* _Instructions to follow_
Which lines in the data below contain the word "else"? Copy each of them.

* _Records for processing_
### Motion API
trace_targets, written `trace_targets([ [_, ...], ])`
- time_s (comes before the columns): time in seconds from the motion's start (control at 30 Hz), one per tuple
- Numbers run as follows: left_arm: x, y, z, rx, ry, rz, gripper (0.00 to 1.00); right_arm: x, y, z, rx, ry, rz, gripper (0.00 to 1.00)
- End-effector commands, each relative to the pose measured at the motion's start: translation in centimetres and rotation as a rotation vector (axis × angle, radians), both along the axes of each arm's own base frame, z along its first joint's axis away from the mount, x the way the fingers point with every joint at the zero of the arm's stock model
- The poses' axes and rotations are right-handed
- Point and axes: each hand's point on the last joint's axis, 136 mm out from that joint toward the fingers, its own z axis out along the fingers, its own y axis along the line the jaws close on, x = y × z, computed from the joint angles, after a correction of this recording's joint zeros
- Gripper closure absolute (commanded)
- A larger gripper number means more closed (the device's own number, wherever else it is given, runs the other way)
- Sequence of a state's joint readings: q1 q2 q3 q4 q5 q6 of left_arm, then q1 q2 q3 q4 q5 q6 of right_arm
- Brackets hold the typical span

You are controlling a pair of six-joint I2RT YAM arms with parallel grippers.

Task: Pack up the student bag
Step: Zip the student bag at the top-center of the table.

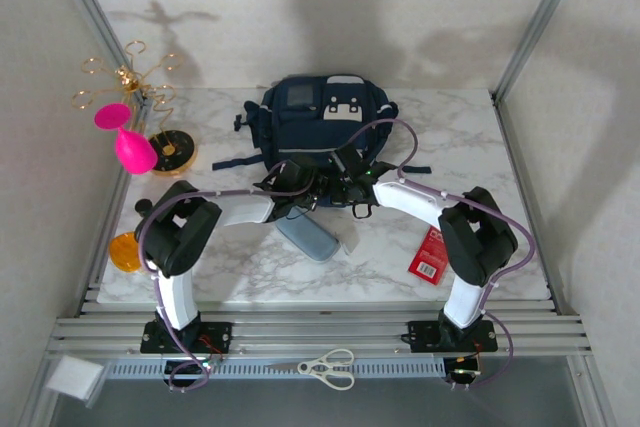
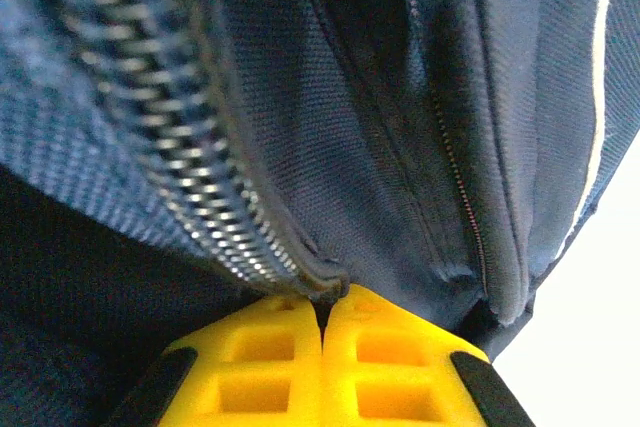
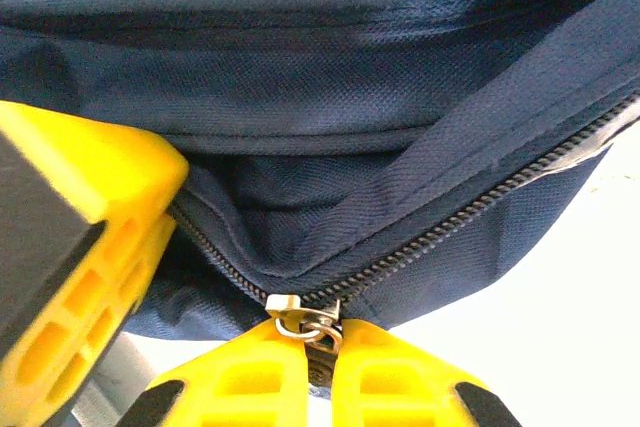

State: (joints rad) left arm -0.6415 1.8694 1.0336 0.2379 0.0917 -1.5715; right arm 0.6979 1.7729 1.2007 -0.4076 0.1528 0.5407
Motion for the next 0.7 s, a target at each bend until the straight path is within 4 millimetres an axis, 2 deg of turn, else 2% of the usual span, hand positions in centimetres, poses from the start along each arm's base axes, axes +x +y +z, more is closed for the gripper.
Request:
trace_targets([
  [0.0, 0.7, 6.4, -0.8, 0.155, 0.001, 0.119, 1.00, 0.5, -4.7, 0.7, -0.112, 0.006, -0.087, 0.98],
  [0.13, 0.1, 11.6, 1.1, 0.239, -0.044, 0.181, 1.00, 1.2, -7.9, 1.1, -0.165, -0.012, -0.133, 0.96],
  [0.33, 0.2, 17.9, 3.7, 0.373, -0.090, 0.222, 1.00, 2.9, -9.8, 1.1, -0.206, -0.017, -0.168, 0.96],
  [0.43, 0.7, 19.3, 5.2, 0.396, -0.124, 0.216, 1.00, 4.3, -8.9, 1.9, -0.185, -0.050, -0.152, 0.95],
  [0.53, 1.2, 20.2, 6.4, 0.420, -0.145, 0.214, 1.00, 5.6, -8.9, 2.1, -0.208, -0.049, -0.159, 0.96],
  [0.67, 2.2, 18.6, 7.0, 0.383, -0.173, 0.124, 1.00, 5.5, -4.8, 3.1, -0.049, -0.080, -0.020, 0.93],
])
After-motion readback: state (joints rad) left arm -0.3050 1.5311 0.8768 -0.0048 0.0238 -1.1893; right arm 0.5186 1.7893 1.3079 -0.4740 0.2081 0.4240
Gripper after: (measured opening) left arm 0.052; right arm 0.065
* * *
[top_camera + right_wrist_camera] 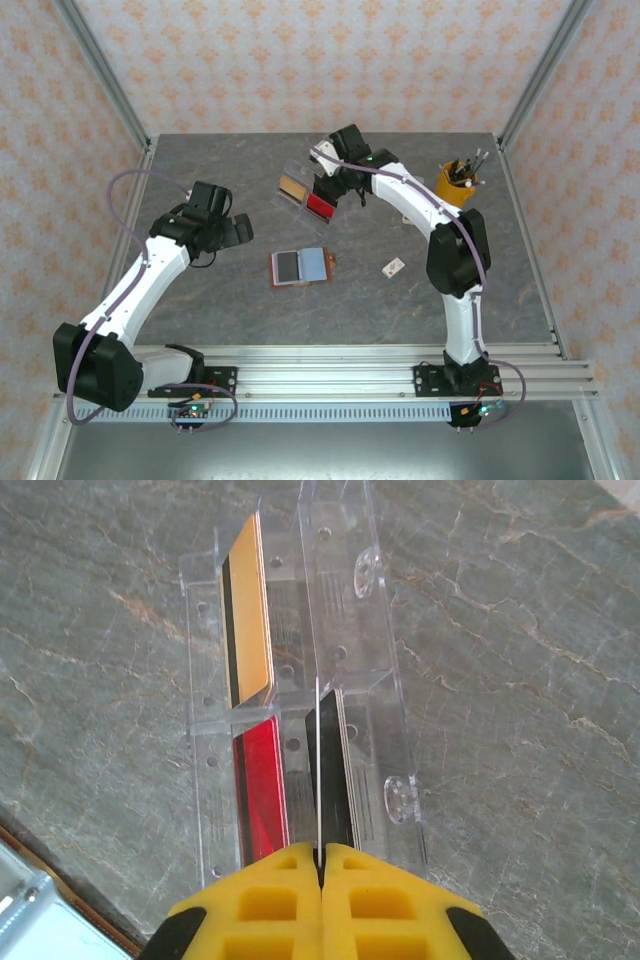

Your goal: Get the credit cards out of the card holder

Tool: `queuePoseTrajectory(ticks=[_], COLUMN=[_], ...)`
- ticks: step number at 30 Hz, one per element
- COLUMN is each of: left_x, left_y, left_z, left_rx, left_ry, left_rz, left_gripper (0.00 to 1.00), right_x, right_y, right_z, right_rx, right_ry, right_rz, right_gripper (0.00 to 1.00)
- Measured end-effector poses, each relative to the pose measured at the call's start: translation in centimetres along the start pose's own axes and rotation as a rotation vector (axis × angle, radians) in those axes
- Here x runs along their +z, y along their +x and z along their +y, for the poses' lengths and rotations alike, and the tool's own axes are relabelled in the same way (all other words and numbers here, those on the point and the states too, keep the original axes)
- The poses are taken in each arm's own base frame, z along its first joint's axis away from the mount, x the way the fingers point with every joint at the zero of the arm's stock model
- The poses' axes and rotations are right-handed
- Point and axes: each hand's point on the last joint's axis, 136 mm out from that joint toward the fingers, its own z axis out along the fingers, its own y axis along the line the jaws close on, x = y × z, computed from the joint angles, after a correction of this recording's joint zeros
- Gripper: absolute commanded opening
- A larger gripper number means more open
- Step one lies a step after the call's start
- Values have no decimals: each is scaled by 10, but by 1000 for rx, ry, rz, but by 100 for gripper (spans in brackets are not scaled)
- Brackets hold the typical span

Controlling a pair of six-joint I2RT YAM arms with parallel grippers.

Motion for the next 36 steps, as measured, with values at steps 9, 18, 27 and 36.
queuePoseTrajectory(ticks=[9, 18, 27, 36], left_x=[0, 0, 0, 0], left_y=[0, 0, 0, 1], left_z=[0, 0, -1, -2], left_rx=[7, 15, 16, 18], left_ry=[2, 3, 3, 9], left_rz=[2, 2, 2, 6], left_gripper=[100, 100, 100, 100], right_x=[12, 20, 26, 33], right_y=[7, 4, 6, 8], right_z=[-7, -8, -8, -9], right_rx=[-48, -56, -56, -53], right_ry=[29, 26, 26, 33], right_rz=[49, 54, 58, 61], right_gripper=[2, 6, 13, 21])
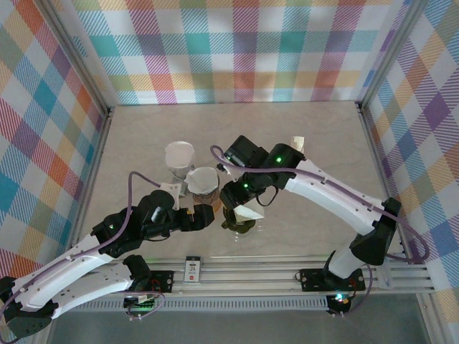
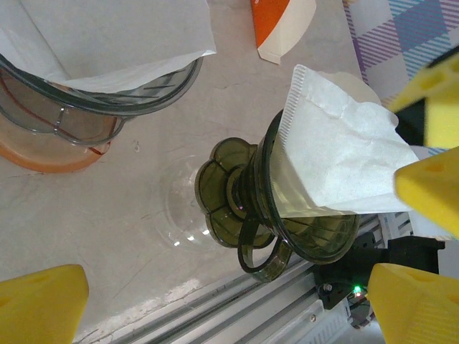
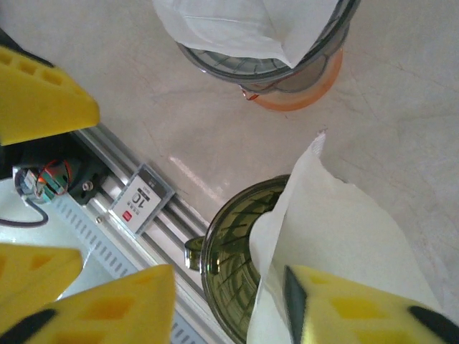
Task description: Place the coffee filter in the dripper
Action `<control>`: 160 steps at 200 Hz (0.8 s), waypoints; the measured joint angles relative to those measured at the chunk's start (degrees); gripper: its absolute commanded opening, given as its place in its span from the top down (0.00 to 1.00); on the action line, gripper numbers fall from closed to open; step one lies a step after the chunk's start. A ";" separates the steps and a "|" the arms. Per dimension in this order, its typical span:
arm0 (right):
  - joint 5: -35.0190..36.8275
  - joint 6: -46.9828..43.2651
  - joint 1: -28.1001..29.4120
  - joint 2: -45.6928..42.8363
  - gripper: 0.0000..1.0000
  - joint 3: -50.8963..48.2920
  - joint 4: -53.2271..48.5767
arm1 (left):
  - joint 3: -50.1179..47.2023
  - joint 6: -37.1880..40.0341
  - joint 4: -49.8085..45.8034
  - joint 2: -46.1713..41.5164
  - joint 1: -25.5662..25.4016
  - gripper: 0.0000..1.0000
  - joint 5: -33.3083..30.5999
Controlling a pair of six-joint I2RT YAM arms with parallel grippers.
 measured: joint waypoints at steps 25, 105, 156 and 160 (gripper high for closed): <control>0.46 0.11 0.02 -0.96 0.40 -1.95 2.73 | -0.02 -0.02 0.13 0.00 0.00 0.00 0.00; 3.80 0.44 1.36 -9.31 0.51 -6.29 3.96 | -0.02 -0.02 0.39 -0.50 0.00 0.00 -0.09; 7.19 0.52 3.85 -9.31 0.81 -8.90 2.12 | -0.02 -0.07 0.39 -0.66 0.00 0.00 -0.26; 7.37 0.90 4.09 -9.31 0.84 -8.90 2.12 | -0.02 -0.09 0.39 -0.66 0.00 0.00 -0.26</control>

* _Finished task_
- A larger gripper number means more closed (the device's own number, wherever else it is given, runs the other way)
Motion for the next 0.7 s, a target at each bend until the straight path is within 4 millimetres an axis, 2 deg of turn, else 2% of the usual span, hand positions in centimetres, poses from the start along each arm's base axes, axes +x +y +z, more is closed for the gripper.

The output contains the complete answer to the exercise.